AIDS stands for Acquired Immune Deficiency Syndrome:
Acquired means you can get infected with it. Immune Deficiency means a weakness in the body's system that fights diseases. Syndrome means a group of health problems that make up a disease.
AIDS is caused by a virus called HIV, the Human Immunodeficiency Virus. If you get infected with HIV, your body will try to fight the infection. It will make "antibodies" -- special molecules to fight HIV.
A blood test for HIV looks for these antibodies. If you have them in your blood, it means that you have HIV infection. People who have the HIV antibodies are called "HIV-Positive."
Being HIV-positive, or having HIV disease, is not the same as having AIDS. Many people are HIV-positive but don't get sick for many years. As HIV disease continues, it slowly wears down the immune system. Viruses, parasites, fungi and bacteria that usually don't cause any problems can make you very sick if your immune system is damaged. These are called "opportunistic infections."
What is HIV?
HIV is a virus. Viruses infect the cells that make up the human body and replicate (make new copies of themselves) within those cells. A virus can also damage human cells, which is one of the things that can make a person ill.

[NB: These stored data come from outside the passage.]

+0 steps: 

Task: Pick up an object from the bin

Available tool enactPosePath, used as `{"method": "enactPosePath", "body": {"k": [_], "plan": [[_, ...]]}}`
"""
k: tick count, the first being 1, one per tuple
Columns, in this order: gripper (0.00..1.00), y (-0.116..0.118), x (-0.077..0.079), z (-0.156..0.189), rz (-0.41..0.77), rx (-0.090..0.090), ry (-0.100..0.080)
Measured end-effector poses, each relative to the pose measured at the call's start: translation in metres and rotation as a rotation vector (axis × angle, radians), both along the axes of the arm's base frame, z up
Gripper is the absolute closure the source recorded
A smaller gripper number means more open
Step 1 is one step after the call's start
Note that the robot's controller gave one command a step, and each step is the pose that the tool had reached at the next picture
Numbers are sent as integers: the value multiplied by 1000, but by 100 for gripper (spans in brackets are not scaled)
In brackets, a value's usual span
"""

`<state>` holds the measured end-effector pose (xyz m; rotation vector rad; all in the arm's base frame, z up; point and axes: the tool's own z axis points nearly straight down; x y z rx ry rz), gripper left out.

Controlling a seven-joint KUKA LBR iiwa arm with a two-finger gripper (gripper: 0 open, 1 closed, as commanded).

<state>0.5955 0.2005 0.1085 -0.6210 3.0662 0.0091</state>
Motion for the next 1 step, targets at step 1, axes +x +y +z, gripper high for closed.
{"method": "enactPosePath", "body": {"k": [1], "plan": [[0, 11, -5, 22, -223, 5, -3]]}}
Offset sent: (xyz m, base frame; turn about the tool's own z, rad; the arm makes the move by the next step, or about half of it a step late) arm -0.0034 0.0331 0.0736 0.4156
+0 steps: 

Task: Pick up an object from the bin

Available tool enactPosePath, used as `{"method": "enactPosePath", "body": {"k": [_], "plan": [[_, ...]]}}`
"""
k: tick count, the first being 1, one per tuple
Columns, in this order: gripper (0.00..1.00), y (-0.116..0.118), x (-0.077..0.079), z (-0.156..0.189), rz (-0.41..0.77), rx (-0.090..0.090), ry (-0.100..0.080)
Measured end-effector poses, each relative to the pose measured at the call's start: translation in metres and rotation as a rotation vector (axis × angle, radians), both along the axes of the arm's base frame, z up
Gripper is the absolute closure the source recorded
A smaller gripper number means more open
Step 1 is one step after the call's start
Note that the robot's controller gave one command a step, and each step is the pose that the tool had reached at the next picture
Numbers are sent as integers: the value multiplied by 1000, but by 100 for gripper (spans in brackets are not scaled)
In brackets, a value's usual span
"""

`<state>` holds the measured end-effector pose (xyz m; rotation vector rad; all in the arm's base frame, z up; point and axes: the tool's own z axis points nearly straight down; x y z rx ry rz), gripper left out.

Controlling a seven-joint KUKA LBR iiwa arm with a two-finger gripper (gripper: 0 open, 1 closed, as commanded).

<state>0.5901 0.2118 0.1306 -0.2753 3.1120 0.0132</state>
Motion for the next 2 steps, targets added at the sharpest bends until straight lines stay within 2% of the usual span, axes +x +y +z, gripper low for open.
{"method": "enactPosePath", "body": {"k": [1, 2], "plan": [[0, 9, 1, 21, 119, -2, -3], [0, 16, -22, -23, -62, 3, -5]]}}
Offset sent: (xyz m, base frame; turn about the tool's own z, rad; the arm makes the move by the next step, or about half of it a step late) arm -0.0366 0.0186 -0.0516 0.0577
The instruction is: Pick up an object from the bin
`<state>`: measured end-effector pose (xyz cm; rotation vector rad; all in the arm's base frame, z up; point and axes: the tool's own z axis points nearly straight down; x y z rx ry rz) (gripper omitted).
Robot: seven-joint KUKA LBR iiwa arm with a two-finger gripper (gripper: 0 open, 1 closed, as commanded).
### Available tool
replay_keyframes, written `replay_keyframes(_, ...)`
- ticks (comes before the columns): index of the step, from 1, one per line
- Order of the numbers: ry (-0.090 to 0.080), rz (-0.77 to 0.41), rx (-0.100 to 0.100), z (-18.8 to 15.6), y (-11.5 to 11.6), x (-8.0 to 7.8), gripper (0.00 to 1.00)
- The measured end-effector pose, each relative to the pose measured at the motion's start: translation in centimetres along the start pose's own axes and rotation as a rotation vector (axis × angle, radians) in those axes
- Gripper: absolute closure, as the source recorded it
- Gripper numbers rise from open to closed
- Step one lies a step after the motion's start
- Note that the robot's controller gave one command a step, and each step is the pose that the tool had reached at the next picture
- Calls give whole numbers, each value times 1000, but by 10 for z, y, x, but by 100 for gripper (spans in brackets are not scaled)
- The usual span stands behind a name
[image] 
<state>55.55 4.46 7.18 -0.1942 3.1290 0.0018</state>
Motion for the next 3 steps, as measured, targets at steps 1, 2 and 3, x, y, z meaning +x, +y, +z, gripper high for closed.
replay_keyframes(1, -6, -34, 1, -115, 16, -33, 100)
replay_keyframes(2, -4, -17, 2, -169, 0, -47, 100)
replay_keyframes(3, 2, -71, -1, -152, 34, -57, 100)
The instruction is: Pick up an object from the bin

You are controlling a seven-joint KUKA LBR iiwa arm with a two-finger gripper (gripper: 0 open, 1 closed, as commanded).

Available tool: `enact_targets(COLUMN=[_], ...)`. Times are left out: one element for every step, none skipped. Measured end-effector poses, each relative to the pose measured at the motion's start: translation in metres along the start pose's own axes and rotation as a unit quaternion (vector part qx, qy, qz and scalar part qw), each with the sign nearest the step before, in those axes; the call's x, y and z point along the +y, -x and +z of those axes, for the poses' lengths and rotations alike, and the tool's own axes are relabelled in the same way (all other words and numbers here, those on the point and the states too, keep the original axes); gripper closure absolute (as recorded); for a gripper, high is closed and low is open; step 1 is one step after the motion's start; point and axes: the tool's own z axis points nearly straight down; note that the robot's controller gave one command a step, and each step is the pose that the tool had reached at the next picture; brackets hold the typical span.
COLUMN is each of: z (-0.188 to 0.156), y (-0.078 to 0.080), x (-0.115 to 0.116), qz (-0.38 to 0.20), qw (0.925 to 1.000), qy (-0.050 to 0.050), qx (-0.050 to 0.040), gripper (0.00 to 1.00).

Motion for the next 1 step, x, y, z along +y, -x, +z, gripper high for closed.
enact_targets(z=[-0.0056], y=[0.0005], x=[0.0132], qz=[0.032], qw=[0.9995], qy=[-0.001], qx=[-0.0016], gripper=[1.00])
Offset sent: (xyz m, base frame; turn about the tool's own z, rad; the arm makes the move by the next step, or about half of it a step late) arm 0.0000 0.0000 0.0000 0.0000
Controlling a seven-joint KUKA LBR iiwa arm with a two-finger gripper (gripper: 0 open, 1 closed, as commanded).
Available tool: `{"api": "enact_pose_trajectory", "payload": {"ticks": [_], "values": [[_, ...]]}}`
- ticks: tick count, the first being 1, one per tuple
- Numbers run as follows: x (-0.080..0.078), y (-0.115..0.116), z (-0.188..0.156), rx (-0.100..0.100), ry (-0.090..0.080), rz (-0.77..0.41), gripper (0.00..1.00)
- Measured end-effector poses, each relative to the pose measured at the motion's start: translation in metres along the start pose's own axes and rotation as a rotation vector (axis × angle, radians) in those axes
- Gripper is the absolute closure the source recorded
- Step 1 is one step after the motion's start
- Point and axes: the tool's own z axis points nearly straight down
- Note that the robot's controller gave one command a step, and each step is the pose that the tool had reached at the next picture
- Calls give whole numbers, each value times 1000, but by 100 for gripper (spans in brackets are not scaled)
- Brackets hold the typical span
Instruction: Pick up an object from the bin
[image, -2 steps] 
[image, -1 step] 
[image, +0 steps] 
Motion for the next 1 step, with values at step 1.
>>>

HIV can be passed from one person to another. Someone can become infected with HIV through contact with the bodily fluids of someone who already has HIV.
HIV stands for the 'Human Immunodeficiency Virus'. Someone who is diagnosed as infected with HIV is said to be 'HIV+' or 'HIV positive'.
You might not know if you get infected by HIV. Within a few weeks after being infected, some people get fever, headache, sore muscles and joints, stomach ache, swollen lymph glands, or a skin rash for one or two weeks. Most people think it's the flu. Some people have no symptoms.